In this paper, dynamics analysis of a delayed HIV infection model with CTL immune response and antibody immune response is investigated. The model involves the concentrations of uninfected cells, infected cells, free virus, CTL response cells, and antibody antibody response cells. There are three delays in the model: the intracellular delay, virus replication delay and the antibody delay. The basic reproductive number of viral infection, the antibody immune reproductive number, the CTL immune reproductive number, the CTL immune competitive reproductive number and the antibody immune competitive reproductive number are derived. By means of Lyapunov functionals and LaSalle’s invariance principle, sufficient conditions for the stability of each equilibrium is established. The results show that the intracellular delay and virus replication delay do not impact upon the stability of each equilibrium, but when the antibody delay is positive, Hopf bifurcation at the antibody response and the interior equilibrium will exist by using the antibody delay as a bifurcation parameter. Numerical simulations are carried out to justify the analytical results.
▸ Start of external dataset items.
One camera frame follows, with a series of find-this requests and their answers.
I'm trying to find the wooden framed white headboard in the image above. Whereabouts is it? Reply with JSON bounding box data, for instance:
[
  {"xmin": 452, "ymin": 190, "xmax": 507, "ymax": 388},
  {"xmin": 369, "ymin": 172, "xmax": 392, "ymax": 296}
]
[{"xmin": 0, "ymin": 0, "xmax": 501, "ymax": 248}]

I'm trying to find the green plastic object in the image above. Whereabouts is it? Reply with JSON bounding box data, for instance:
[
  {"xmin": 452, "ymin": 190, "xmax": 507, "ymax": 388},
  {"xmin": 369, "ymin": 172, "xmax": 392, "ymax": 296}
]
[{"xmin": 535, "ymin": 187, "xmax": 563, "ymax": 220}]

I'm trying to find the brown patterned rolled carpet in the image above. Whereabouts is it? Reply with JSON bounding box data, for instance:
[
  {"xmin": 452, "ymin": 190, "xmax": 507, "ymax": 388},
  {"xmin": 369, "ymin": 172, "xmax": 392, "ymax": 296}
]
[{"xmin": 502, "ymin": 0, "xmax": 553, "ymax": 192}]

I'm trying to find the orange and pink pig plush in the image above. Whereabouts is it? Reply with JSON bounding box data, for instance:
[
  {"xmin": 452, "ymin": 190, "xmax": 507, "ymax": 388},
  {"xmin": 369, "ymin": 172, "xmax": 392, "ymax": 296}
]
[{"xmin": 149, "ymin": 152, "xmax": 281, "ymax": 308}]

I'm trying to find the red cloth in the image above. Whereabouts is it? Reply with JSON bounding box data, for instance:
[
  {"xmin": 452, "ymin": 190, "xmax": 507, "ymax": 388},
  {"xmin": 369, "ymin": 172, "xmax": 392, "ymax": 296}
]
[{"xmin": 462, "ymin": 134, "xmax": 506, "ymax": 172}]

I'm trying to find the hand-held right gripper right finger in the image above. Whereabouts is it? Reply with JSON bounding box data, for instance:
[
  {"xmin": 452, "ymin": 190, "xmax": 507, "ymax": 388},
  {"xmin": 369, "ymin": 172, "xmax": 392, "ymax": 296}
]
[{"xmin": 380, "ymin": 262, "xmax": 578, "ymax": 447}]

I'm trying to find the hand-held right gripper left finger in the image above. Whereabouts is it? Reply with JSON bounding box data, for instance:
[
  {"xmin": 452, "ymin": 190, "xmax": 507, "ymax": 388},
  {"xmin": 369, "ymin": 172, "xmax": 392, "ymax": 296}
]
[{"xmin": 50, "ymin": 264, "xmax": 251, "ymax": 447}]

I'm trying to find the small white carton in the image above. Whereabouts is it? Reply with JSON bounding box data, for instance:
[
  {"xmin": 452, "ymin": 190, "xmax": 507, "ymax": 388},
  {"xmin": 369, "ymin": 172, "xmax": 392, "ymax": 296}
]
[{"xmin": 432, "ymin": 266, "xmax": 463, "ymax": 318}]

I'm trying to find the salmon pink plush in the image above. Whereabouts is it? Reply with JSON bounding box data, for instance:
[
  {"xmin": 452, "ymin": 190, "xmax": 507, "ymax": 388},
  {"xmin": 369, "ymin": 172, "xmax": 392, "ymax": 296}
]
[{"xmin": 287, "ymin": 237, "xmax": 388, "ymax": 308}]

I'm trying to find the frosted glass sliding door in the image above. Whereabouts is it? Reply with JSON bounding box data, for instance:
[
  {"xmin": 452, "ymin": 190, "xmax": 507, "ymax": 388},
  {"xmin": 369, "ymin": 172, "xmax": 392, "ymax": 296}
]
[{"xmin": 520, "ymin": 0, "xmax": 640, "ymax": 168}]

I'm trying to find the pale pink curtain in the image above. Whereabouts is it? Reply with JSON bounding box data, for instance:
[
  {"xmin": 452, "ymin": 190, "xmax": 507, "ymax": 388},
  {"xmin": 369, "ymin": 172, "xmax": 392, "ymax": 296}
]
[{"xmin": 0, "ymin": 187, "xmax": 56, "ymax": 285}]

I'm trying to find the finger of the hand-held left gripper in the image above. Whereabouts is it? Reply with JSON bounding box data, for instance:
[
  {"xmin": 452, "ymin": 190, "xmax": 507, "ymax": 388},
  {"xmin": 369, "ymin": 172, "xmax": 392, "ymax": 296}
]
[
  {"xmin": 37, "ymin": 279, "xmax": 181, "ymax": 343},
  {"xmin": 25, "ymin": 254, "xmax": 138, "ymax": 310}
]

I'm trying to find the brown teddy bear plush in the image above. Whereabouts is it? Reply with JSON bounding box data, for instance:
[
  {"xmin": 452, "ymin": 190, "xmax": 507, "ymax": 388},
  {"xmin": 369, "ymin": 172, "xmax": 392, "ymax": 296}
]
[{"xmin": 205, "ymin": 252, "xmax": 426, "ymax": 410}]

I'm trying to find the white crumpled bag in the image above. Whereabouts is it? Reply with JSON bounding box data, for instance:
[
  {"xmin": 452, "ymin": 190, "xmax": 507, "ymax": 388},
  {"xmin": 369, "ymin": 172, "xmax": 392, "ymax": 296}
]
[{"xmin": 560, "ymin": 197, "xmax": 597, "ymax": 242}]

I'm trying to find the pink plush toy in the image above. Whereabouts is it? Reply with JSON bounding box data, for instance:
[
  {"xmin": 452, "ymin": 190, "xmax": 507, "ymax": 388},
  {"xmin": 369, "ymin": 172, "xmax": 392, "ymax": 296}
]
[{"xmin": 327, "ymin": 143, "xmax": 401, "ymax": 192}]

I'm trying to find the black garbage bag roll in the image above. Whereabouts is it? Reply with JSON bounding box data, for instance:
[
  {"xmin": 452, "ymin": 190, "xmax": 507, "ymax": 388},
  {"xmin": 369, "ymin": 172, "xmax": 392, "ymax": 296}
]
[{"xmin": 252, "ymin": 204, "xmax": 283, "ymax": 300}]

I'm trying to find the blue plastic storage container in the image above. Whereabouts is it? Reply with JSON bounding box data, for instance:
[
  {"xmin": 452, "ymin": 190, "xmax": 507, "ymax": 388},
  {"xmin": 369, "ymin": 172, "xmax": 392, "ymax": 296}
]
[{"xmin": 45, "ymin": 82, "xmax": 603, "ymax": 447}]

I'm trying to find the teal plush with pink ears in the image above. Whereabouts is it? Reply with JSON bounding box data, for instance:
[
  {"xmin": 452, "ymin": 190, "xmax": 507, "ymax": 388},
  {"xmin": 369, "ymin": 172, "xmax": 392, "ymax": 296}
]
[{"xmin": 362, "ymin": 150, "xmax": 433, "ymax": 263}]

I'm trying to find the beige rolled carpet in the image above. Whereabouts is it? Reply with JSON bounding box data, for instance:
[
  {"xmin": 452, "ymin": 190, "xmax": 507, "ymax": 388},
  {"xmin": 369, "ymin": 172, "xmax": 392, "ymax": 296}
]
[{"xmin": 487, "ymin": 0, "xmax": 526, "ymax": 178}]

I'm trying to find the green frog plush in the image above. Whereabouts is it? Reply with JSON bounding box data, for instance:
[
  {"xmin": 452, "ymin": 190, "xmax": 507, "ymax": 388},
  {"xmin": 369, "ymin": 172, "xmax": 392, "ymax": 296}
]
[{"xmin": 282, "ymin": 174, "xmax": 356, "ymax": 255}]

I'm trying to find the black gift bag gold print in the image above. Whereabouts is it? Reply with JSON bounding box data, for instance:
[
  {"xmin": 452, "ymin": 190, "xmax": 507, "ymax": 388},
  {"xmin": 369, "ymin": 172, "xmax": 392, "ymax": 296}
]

本文研究了具有CTL免疫反应和抗体免疫反应的HIV延迟感染模型的动力学分析。该模型涉及未感染细胞，感染细胞，游离病毒，CTL反应细胞和抗体抗体反应细胞的浓度。该模型有三个延迟：细胞内延迟，病毒复制延迟和抗体延迟。推导了病毒感染的基本生殖数，抗体免疫生殖数，CTL免疫生殖数，CTL免疫竞争生殖数和抗体免疫竞争生殖数。利用Lyapunov泛函和LaSalle不变性原理，为每个平衡的稳定性建立了充分的条件。结果表明，细胞内延迟和病毒复制延迟不影响每个平衡的稳定性，但是当抗体延迟为正时，将抗体延迟作为分叉参数，将在抗体反应和内部平衡中存在霍普夫分叉。 。进行数值模拟以证明分析结果的合理性。